We brought it to rest for good in the verdant courtyard sacred to Zeus. The flagstones cracked and split under its huge weight and the wheels sank into the ground amid fragmented paving, but the replacement for the Palladion stayed upright. No force on earth could move it now. We had shown Pallas Athene that we were worthy of her love and respect. Then and there I vowed publicly that the horse would be kept in perfect condition, and that an altar would be erected at its base. Troy was safe. King Agamemnon would not return in the spring with a new army. And we, when we had recovered, would marshal the forces of the world to conquer Greece.
Came Kassandra’s crazed laughter; she ran from the colonnade, her hair streaming unbound behind her, both arms outstretched. Howling, wailing, screeching, she fell to clasp my knees.
‘Father, get it out! Get it out of the city! Leave it where it was! It is a creature of death!’
Lakoon was there, nodding grim confirmation. ‘Sire, the omens are not good. I’ve offered Apollo a hind and three doves, but he has rejected them all. This thing spells doom for our city.’
‘I have seen it. Father speaks the truth,’ said the elder of his two sons, pale and shivering.
Thymoites sprang forward to defend me; my own temper was rising, and the voices around grew afraid.
‘Come with me, sire,’ said Lakoon urgently. ‘Come to the great altar and see for yourself!
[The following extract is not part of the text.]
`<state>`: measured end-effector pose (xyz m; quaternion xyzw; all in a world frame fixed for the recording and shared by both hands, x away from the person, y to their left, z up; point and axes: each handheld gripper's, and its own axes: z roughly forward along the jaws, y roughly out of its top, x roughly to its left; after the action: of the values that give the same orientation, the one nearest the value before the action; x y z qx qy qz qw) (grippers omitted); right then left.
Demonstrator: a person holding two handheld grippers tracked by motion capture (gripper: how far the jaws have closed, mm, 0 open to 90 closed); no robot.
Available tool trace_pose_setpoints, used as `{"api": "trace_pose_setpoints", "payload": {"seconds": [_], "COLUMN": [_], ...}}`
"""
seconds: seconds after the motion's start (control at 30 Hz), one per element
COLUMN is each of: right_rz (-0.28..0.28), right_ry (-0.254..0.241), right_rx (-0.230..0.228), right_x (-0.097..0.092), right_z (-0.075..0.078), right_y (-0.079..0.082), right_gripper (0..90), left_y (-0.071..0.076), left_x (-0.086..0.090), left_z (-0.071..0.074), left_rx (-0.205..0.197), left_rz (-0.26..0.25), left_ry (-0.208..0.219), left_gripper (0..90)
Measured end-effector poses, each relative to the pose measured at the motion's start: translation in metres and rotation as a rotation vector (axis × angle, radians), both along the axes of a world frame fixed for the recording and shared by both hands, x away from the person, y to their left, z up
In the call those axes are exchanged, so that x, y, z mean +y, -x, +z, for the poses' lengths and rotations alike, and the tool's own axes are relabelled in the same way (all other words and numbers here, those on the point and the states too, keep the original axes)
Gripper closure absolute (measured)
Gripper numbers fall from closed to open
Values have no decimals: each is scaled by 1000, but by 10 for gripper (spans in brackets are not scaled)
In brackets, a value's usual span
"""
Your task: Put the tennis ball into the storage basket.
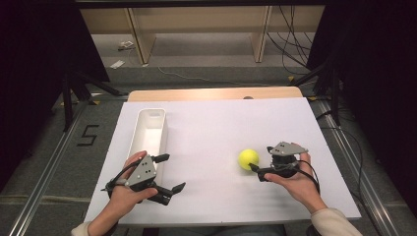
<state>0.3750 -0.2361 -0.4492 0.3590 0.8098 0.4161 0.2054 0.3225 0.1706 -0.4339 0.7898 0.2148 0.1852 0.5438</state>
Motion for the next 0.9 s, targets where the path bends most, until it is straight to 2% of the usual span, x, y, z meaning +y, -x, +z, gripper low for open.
{"api": "trace_pose_setpoints", "payload": {"seconds": [0.33,0.9], "right_rz": [33,56], "right_ry": [22,52], "right_rx": [17,51], "right_x": [14,29], "right_z": [-6,-16], "right_y": [-9,-21], "right_gripper": [121,113], "left_y": [0,0], "left_x": [0,0], "left_z": [0,1], "left_rx": [-2,-2], "left_rz": [1,-6], "left_ry": [1,2], "left_gripper": [0,0]}}
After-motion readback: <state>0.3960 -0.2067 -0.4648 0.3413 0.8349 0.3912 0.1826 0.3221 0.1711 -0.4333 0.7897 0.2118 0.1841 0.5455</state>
The horse is accursed! Chop it up, burn it, get rid of it!’
Hustling his two sons before him, Lakoon ran to Zeus’s altar, far outdistancing my old legs. Suddenly, attaining the marble dais, he screamed. So did his sons, leaping and shrieking. By the time one of the guards reached him, he was down in a huddled heap and moaning, his arms plucking at his writhing sons. Then the guard skipped backwards very quickly and turned a horrified face towards us.
‘Sire, don’t come near!’ he cried. ‘It’s a nest of vipers! They’ve been bitten!’
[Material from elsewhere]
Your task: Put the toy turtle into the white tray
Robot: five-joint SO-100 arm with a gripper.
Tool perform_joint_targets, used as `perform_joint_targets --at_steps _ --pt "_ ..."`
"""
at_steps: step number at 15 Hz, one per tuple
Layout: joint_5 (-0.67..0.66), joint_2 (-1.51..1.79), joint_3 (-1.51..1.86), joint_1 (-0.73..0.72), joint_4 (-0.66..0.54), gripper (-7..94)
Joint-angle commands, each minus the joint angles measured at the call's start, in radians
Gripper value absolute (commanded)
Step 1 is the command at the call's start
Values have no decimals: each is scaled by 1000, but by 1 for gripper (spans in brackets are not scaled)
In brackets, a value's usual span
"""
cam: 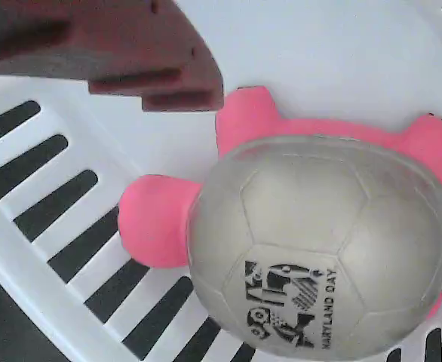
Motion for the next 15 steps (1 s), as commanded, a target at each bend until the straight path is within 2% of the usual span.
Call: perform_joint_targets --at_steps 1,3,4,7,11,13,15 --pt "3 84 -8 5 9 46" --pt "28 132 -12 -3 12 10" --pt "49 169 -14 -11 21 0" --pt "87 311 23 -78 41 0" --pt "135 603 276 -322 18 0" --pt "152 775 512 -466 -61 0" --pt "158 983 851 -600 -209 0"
I raised my hands to the crimsoned depths of the firmament. ‘O Father of the Skies, you have sent a sign! You struck Lakoon down in front of us because he spoke against your daughter’s offering to the people of my city! The horse is good! The horse is sacred! It will keep the Greeks from our gates for ever!’
They were over, those ten years of war against a mighty foe. We had survived and we still owned ourselves. The Hellespont and the Euxine were ours again. The Citadel would have golden nails again. And we would smile again.
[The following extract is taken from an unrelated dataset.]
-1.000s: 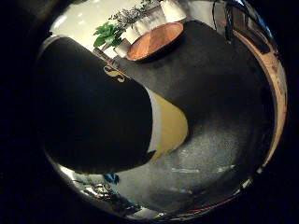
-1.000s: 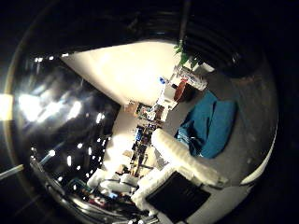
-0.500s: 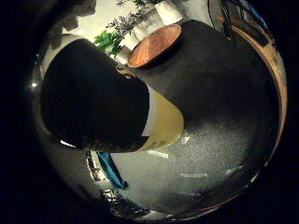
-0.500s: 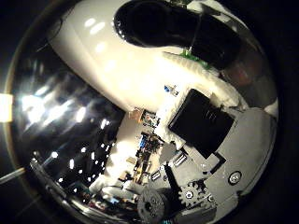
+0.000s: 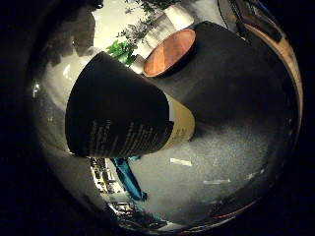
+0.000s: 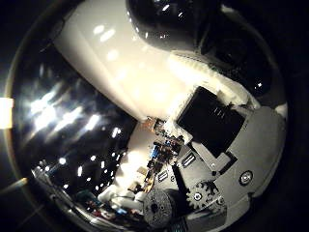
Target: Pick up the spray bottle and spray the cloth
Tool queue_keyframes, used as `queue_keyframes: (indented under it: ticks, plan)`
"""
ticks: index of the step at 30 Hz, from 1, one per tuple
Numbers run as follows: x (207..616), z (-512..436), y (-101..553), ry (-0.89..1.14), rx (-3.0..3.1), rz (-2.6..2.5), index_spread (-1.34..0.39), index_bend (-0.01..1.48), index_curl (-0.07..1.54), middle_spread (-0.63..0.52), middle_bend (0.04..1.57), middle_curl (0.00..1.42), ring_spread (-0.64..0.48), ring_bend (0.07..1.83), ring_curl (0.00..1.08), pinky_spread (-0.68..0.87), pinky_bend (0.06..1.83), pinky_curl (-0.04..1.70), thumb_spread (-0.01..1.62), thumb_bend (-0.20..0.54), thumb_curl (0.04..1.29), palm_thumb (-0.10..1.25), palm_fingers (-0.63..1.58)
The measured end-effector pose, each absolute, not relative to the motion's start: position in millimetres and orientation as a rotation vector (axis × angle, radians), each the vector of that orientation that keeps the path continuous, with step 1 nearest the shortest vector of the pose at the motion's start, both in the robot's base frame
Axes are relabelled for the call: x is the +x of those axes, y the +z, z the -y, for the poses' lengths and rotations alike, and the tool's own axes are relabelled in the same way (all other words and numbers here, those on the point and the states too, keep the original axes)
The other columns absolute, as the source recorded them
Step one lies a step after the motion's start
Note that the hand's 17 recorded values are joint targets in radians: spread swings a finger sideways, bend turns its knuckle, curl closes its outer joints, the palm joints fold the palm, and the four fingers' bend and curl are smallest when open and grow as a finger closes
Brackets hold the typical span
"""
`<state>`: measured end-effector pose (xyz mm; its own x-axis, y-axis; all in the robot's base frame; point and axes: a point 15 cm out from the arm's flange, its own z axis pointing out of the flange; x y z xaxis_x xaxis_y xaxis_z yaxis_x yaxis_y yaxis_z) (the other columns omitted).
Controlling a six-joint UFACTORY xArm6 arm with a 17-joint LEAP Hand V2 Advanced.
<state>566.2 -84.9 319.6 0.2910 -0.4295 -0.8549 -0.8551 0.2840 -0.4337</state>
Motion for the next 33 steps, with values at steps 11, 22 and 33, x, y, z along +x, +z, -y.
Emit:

I led the Court into my palace and commanded a feast; our last misgivings laid to rest, we gave ourselves over to rejoicing like liberated slaves. Shouts of laughter – songs – cymbals – drums – horns – trumpets floated up from the honeycomb of streets below the Citadel, while from inside the Citadel the same noises floated down. Troy was free! Ten years, ten years! Troy had won. Troy had driven Agamemnon from its shores for ever.
Ah, but for me the best sight of all was Aineas! He hadn’t gone to see the horse, nor stirred from the palace through all our travail. He couldn’t very well avoid attending the feast, however, though he sat with face set and eyes smouldering. I had won, he had lost. The blood of Priam still existed. Troy would be ruled by my descendants, not by Aineas.